The Abbey Church comprises a west Galilee Chapel, a nave with north and south aisles, a choir, transepts, a north tower, a presbytery and the Chapel of the Nine Altars to the east. The cloister, positioned south of the nave, features on its east side a Chapter House with a monks' dormitory on the first floor. The west side contains a storehouse and lay brothers' refectory with their dormitory above. The south side houses the monks' refectory, flanked by a warming house and kitchen. To the south-east of the cloister stand the Abbot's house and the monks' infirmary with its service buildings. To the south-west lie the lay brothers' reredorter and infirmary. Both infirmaries stand over tunnels carrying the canalised River Skell. An infirmary bridge crosses the river between the lay brothers' infirmary and the East and West Guest-houses. A mill bridge further upstream links the outer court with the Abbey Mill.
The buildings are built in Romanesque and Early English style. Fountains Abbey is the best-preserved of English abbeys and represents the finest picturesque ruin in the country. Among its architectural splendours are the deeply-recessed, elaborately-moulded, round-arched west door to the church and other late 12th-century doorways. Trefoil-headed recesses, now without attached columns, line the nave and the Chapel of the Nine Altars. Bishop Huby's Tower, built in 1526, rises to 55 metres in five stages with a deeply-moulded plinth, massive angle buttresses, windows with varied heads, an embattled parapet and decoration comprising inscriptions and statues in niches. The Chapter House features three elaborately-moulded arches and was one of the largest in the country. The central line of piers in the west cloister range, from which ribs spring without capitals, comprises 22 double bays and represents the largest building of its kind in Europe. The two warming house fireplaces feature flat joggled arches. The guest houses each contain two floors of hall, chamber and privy, with early circular chimney stacks. A late 12th-century bridge with three ribbed arches and triangular cutwaters survives as another rare example.

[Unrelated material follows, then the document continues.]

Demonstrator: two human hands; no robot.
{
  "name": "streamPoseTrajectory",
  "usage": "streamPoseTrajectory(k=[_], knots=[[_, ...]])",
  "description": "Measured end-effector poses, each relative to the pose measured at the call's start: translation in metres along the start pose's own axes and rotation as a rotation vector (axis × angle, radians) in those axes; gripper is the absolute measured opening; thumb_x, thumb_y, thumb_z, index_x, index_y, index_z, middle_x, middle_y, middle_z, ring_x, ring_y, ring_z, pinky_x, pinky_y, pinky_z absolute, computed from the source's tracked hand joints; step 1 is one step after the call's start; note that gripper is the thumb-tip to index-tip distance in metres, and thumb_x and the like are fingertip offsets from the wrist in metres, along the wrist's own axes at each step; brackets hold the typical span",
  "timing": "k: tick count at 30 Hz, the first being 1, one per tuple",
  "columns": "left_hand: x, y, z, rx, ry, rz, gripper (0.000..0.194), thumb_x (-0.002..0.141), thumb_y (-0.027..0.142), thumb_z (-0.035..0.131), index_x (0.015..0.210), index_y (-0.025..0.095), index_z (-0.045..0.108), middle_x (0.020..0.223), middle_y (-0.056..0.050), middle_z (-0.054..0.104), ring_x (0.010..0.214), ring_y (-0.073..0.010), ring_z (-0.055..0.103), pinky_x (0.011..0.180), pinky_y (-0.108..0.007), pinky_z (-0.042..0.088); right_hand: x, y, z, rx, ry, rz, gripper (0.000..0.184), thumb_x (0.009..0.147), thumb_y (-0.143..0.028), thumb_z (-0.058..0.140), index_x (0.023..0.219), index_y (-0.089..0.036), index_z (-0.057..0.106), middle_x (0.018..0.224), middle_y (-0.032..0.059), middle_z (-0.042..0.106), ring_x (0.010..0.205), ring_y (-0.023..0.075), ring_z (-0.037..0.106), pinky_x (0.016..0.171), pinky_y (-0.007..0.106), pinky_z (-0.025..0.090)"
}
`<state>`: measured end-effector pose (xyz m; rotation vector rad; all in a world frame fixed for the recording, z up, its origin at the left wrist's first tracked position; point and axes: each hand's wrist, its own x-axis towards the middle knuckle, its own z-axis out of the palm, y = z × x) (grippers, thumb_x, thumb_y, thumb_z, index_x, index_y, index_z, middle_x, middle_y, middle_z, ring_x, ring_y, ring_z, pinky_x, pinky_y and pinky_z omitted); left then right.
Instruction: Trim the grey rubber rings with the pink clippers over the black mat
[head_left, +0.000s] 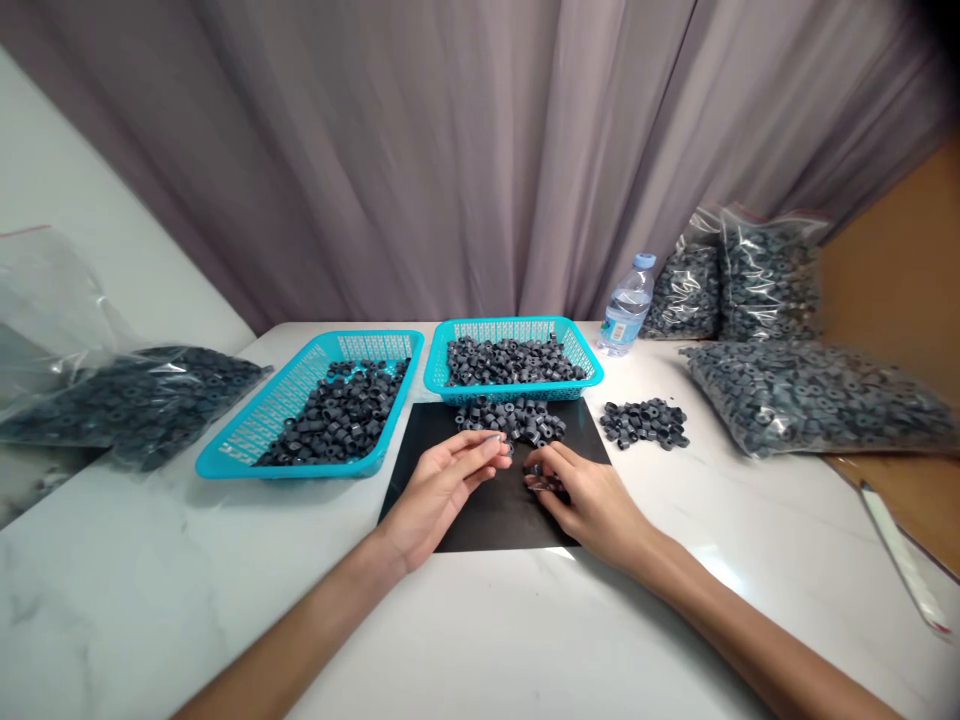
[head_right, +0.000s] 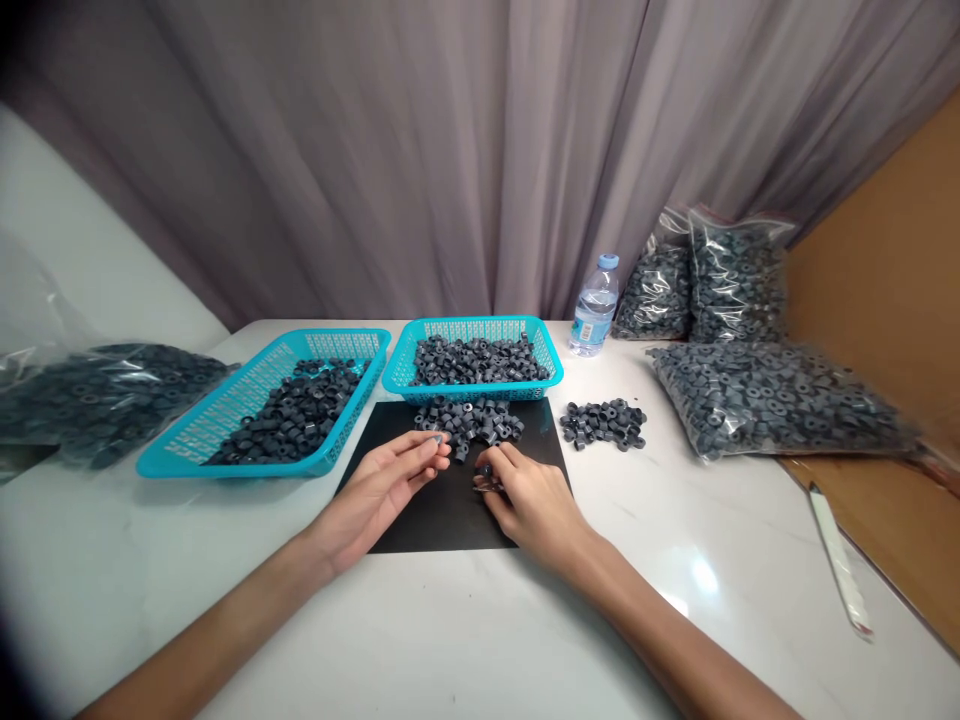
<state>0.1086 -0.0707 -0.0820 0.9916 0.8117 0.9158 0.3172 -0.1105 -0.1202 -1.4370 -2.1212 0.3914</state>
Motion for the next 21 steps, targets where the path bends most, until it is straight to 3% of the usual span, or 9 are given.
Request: streamPoseTrajectory(k=[4,10,17,21], knots=[[0.0001,-0.0031,0.0016,0.001,-0.015,0.004,0.019,0.084,0.03,0.08,0.098,0.017,0.08,0.1,-0.004,0.07,0.087,-0.0101,0.06,0.085,-0.02,0.048,-0.0005,0.0001,0.0005,-0.003,-0.013,-0.005,0.016,0.095,-0.015,0.054,0.109,-0.024,0.056,0.103,0.0027,0.065,0.079,0.0179,0.065,0.066,0.028,0.043],[-0.0026,-0.0038,0.0035,0.065,-0.034,-0.007,0.027,0.089,0.035,0.075,0.112,0.021,0.076,0.094,-0.003,0.069,0.084,-0.0103,0.058,0.083,-0.022,0.046,0.0011,0.0015,0.0005,-0.017,-0.026,-0.012,0.015,0.096,-0.016,0.054,0.108,-0.023,0.056,0.102,0.0032,0.065,0.08,0.0181,0.065,0.066,0.028,0.042],[-0.0003,-0.0054,0.0057,0.117,-0.034,-0.006,0.029,0.09,0.037,0.073,0.112,0.019,0.077,0.101,-0.006,0.074,0.092,-0.0144,0.064,0.088,-0.025,0.048,0.001,0.0015,-0.0027,-0.019,-0.028,-0.031,0.014,0.095,-0.014,0.055,0.106,-0.022,0.057,0.1,0.0034,0.065,0.081,0.0182,0.064,0.066,0.028,0.041],[0.0005,-0.006,0.008,0.071,0.001,-0.05,0.037,0.096,0.044,0.063,0.116,0.016,0.077,0.106,-0.011,0.077,0.101,-0.0205,0.068,0.095,-0.031,0.05,0.0002,0.0005,-0.0039,-0.021,-0.029,-0.039,0.015,0.093,-0.012,0.056,0.105,-0.022,0.056,0.099,0.0034,0.066,0.081,0.0183,0.064,0.065,0.027,0.041]])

Fountains Abbey developed as one of the most powerful religious houses in Yorkshire and the richest of its order in England. In November 1539 it surrendered to the King. In 1597 it passed to Stephen Proctor, who built Fountains Hall around 1611, probably using stone from the monks' infirmary for the purpose. The ruins subsequently passed through several hands until 1768, when they were sold to William Aislabie of Studley Royal. This union brought together the most ambitious garden scheme in the north of England with the most decorative of ruins. William Aislabie was responsible for 'tidying' the east end of the church and building structures among the ruins, including a viewing platform in the east window. Ownership has since passed through the West Riding and North Yorkshire County Councils to the National Trust. The ruins are a Scheduled Ancient Monument.